Leistungskürzungen für Asylbewerber in Sammelunterkünften verfassungswidrig

Die pauschale Kürzung der Leistungen für alleinstehende Asylbewerber, die in Gemeinschaftsunterkünften wohnen, verstößt gegen das Grundrecht auf ein menschenwürdiges Existenzminimum. Der Gesetzgeber könne nicht einfach davon ausgehen, dass diese Menschen weniger Geld bräuchten, als wenn sie allein lebten, erklärte das Bundesverfassungsgericht am Donnerstag in Karlsruhe.

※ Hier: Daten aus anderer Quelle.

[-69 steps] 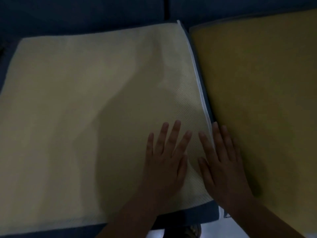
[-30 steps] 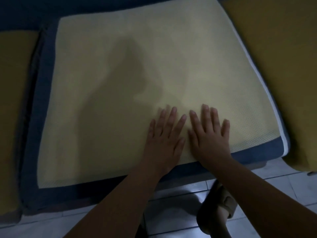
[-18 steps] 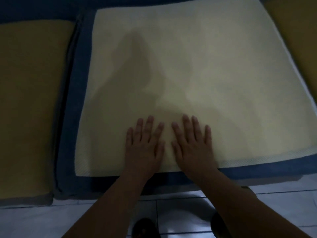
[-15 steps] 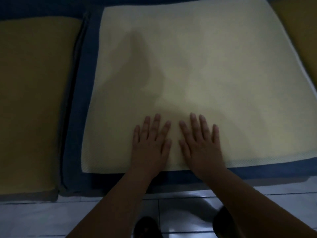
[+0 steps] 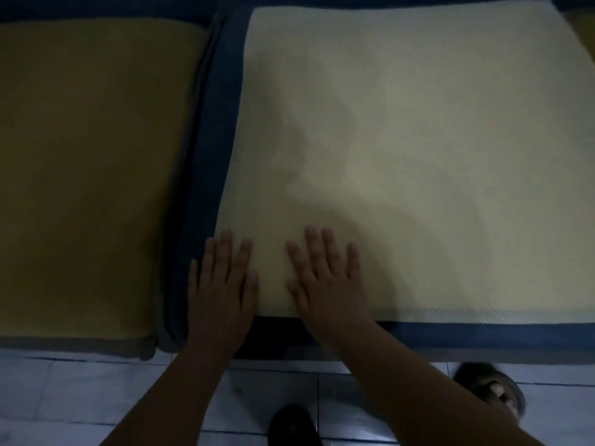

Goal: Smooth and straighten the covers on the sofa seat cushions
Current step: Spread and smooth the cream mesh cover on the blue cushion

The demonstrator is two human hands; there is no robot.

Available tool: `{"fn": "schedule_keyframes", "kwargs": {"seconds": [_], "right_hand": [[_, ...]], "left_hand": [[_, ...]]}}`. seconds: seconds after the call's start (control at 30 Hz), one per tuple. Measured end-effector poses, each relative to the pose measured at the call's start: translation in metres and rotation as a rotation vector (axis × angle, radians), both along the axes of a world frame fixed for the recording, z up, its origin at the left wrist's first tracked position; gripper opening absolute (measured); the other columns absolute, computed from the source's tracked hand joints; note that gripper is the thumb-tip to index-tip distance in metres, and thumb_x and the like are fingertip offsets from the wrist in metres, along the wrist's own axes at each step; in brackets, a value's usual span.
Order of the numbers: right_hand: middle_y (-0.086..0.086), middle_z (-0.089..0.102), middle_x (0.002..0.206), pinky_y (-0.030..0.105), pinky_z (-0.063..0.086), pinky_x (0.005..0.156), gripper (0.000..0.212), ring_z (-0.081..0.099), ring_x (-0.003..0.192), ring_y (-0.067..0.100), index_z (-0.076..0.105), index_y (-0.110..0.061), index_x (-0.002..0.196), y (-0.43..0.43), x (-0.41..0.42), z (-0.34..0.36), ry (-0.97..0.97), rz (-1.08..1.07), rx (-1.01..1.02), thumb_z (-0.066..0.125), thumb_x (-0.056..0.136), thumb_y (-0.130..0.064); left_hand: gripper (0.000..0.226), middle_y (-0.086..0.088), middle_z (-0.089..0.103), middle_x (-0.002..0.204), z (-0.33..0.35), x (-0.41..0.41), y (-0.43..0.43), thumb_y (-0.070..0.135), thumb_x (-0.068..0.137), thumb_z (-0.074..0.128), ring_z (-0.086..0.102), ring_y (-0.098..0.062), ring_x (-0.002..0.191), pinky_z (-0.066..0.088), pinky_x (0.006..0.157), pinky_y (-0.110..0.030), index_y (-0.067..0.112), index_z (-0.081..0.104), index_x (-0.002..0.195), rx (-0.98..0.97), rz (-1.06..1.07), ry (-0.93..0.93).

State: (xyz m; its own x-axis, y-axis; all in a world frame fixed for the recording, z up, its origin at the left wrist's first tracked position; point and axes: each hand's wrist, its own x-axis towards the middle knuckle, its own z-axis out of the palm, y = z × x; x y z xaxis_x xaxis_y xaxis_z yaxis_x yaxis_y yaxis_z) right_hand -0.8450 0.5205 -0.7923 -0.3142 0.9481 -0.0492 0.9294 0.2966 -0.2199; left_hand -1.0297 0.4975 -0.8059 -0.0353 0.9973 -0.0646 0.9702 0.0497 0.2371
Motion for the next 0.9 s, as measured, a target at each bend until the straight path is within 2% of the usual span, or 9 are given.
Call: {"fn": "schedule_keyframes", "kwargs": {"seconds": [0.2, 0.27, 0.33, 0.5, 0.57, 0.63, 0.7, 0.9], "right_hand": [[0.011, 0.022, 0.158, 0.058, 0.014, 0.111, 0.058, 0.02, 0.145, 0.034, 0.031, -0.024, 0.15, -0.001, 0.0, -0.007, -0.069, 0.014, -0.022, 0.026, 0.097, -0.045], [0.013, 0.022, 0.158, 0.059, 0.014, 0.109, 0.058, 0.021, 0.144, 0.035, 0.032, -0.023, 0.15, 0.001, -0.006, 0.0, -0.056, -0.015, 0.0, 0.026, 0.097, -0.044], [0.014, 0.018, 0.159, 0.06, 0.013, 0.111, 0.058, 0.015, 0.146, 0.033, 0.027, -0.023, 0.151, 0.005, -0.018, 0.014, 0.018, -0.046, 0.02, 0.029, 0.097, -0.043], [0.011, 0.004, 0.162, 0.055, 0.005, 0.116, 0.061, 0.0, 0.148, 0.031, 0.015, -0.026, 0.153, 0.022, -0.062, 0.047, 0.181, 0.035, 0.127, 0.036, 0.097, -0.036], [0.01, 0.008, 0.161, 0.055, 0.004, 0.116, 0.058, 0.005, 0.148, 0.031, 0.02, -0.026, 0.153, 0.021, -0.066, 0.03, 0.143, 0.048, 0.086, 0.033, 0.097, -0.039], [0.01, 0.013, 0.16, 0.057, 0.01, 0.113, 0.056, 0.013, 0.147, 0.033, 0.03, -0.025, 0.15, 0.014, -0.065, 0.006, 0.038, 0.073, 0.017, 0.028, 0.097, -0.043], [0.009, 0.014, 0.16, 0.059, 0.012, 0.112, 0.056, 0.012, 0.147, 0.032, 0.03, -0.025, 0.15, 0.009, -0.061, -0.011, -0.029, 0.092, -0.04, 0.028, 0.098, -0.045], [0.009, 0.013, 0.161, 0.059, 0.015, 0.111, 0.057, 0.009, 0.148, 0.032, 0.029, -0.027, 0.151, 0.012, -0.062, -0.012, -0.048, 0.086, -0.041, 0.027, 0.098, -0.047]], "left_hand": [[0.055, -0.004, 0.015, 0.161, 0.003, -0.001, 0.002, 0.045, 0.1, 0.019, 0.009, -0.024, 0.148, 0.011, 0.117, -0.05, 0.026, 0.025, 0.152, 0.007, -0.02, -0.019], [0.055, -0.002, 0.012, 0.161, 0.007, -0.008, 0.002, 0.047, 0.101, 0.015, 0.007, -0.022, 0.148, 0.012, 0.117, -0.05, 0.028, 0.021, 0.152, 0.004, -0.054, -0.075], [0.055, 0.0, 0.003, 0.162, 0.017, -0.014, 0.004, 0.047, 0.101, 0.012, 0.001, -0.019, 0.149, 0.009, 0.118, -0.048, 0.028, 0.012, 0.153, 0.027, -0.04, -0.184], [0.056, -0.006, 0.006, 0.162, 0.042, -0.027, 0.021, 0.025, 0.1, 0.035, 0.003, -0.022, 0.149, 0.012, 0.118, -0.05, 0.018, 0.017, 0.154, 0.251, 0.047, -0.233], [0.056, -0.006, 0.005, 0.162, 0.027, -0.032, 0.024, 0.031, 0.101, 0.031, 0.002, -0.024, 0.149, 0.014, 0.118, -0.053, 0.022, 0.013, 0.154, 0.181, 0.046, -0.203], [0.055, -0.004, 0.003, 0.162, 0.004, -0.034, 0.018, 0.044, 0.102, 0.018, 0.001, -0.024, 0.148, 0.018, 0.115, -0.058, 0.028, 0.011, 0.154, 0.053, 0.034, -0.125], [0.055, -0.003, 0.004, 0.162, -0.013, -0.037, 0.012, 0.048, 0.101, 0.012, 0.003, -0.026, 0.148, 0.018, 0.115, -0.058, 0.033, 0.008, 0.154, -0.005, 0.036, -0.085], [0.056, -0.006, 0.006, 0.162, -0.014, -0.039, 0.016, 0.044, 0.101, 0.017, 0.004, -0.028, 0.148, 0.013, 0.114, -0.053, 0.028, 0.011, 0.154, -0.023, 0.011, -0.033]]}}
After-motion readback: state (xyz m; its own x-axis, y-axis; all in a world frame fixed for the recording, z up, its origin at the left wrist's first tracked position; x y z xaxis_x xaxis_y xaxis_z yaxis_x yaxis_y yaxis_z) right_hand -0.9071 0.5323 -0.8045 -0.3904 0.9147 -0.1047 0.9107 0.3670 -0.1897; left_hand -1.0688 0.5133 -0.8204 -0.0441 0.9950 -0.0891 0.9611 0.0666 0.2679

Seit September 2019 hatten die Betroffenen zehn Prozent weniger existenzsichernde Leistungen als alleinstehende Asylbewerber in einer eigenen Wohnung bekommen - derzeit 330 statt 367 Euro, ebenso viel wie Menschen in einer Ehe oder Lebensgemeinschaft. (Az. 1 BvL 3/21)
Vor dem Sozialgericht in Düsseldorf klagte ein Mann aus Sri Lanka, der in Nordrhein-Westfalen in einer Gemeinschaftsunterkunft lebt. Er argumentierte, dass er mit den übrigen Bewohnern nicht gemeinsam koche oder wirtschafte und darum kein Geld spare. Das Sozialgericht hielt die Regelung selbst für verfassungswidrig. Deswegen setzte es das Verfahren aus und holte die Meinung des Bundesverfassungsgerichts ein.
Dieses erklärte nun, es sei nicht erkennbar, dass in Sammelunterkünften tatsächlich regelmäßig dadurch gespart werden könne, dass die Bewohner gemeinsam wirtschafteten. Leistungsbescheide, die noch nicht bestandskräftig sind, müssen darum rückwirkend ab September 2019 neu berechnet werden.